Boilers for steam generation in power plants and process industries use coal as fuel. The percentage of boilers operating with coal as fuel outnumbers the boilers using all other fuels combined. Coal is pulverized before firing for achieving a stable and efficient combustion. Many types of pulverizers are used in boilers by different designers.
History of pulverization
The history of pulverization dates back as early as 1824 and was envisioned by Carnot in a coal fired engine. In 1890 Diesel made use of pulverized coal in his diesel engine. Pulverized coal firing was first developed in the cement industry and then migrated to the power and process industries. Actually Thomas Alva Edison and the Niepce brothers of France were pioneers in pulverized coal firing. This technology gained momentum after World War I in the power generating industry. It was John Anderson, chief engineer of power plants at the Wisconsin Electric Power Company who introduced pulverized coal firing in power stations.
Pulverized coal is the most efficient way of using coal in a steam generator. The coal is ground so that about 70 % will pass through 200 mesh (0.075 mm) and 99 % will pass through 50 mesh (0.300 mm). A pulverized coal boiler can be easily adapted for other fuels like gas if required later without much difficulty. However, during the design stage it is possible to make boilers firing multiple fuels. With pulverization technology, large size boilers could be designed, manufactured, erected, and run much more efficiently.
Types of pulverizers
Mainly there are three types of pulverizer used in industry: the slow speed mills like ball tube mills, the medium speed mills like bowl, ball and race, roller mills fall in this category, and the third type is the high speed impact mill. The slow speed and medium speed mills are selected for coals ranging from sub-bituminous to anthracite. The high speed mills are used mainly for lignite.
The purpose of a pulverizer in a coal fired boiler
- To supply pulverized coal to the boiler as per requirement of steam generation
- Transport the pulverized coal from pulverizer to the burners in the boiler
- To remove moisture in coal to an acceptable level for firing in boiler
- To remove high density inorganics from coal during pulverization
- To classify coal particles to the required level of fineness, normally 70 % through 200 mesh and less than 2% on 50 mesh
Coal parameters affecting pulverizer output
While selecting a pulverizer, the coal characteristics play an important role. The Hardgrove index, total moisture, input coal size, output fineness, and mill wear have direct impact on the mill output.

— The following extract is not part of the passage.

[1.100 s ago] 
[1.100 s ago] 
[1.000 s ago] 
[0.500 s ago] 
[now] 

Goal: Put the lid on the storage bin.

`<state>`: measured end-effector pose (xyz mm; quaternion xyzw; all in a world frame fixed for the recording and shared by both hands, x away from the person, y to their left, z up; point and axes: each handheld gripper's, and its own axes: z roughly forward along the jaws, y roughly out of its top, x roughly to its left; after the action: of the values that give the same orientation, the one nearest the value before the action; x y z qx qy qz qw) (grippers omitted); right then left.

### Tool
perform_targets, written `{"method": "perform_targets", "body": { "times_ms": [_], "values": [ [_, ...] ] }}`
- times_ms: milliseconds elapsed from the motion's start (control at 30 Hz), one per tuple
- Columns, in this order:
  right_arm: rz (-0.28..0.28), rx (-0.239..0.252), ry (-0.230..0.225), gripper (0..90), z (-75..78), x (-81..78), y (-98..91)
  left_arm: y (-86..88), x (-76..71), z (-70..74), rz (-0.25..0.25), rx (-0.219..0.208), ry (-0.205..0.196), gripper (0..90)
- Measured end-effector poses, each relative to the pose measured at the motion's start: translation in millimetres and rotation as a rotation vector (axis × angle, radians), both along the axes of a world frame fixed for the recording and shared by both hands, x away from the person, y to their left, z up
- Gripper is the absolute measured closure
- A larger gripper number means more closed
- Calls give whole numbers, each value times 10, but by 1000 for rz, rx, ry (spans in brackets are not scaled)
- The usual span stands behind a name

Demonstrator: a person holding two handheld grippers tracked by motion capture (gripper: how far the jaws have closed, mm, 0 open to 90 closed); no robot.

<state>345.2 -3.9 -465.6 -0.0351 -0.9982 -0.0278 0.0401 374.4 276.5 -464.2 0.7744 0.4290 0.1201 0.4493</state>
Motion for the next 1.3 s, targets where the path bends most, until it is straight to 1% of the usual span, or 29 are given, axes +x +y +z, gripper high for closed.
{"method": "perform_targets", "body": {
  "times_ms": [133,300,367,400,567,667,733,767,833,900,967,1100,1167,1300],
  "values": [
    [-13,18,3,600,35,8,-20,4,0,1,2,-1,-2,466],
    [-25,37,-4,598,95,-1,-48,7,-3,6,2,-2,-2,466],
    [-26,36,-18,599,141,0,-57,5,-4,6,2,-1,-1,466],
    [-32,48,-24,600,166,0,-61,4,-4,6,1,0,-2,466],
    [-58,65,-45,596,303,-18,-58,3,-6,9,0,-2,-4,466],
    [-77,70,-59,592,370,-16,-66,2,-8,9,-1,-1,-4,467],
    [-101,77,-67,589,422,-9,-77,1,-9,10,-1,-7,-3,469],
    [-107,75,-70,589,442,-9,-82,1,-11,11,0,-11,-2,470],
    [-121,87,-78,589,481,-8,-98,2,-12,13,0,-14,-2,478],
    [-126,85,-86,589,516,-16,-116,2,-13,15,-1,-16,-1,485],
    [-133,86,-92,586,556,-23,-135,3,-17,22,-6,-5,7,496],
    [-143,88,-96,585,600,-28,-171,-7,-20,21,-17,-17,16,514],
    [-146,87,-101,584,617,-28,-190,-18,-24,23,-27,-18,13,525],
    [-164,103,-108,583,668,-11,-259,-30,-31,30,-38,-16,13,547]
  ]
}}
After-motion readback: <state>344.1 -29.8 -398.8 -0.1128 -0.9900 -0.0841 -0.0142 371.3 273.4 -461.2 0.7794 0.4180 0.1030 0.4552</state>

- The Hardgrove index of coal tells us about the ease with which it can be pulverized. A higher Hardgrove index indicates the coal is easier to grind. 50 HGI normally is taken for calculating the base capacity of the mill. When coal with HGI higher than 50 is fed to the pulverizer, the output will be higher than base capacity, and below 50 HGI, the output will be lower.
- The total moisture in coal has a high effect on mill output. The higher the moisture, the lower the output.
- Higher pulverized coal fineness increases the recirculation in the mill and the output reduces.
- The inlet size of the coal also affects the mill output directly.
- Mill air flow variations result in changes in mill outlet temperature and fineness as well as capacity.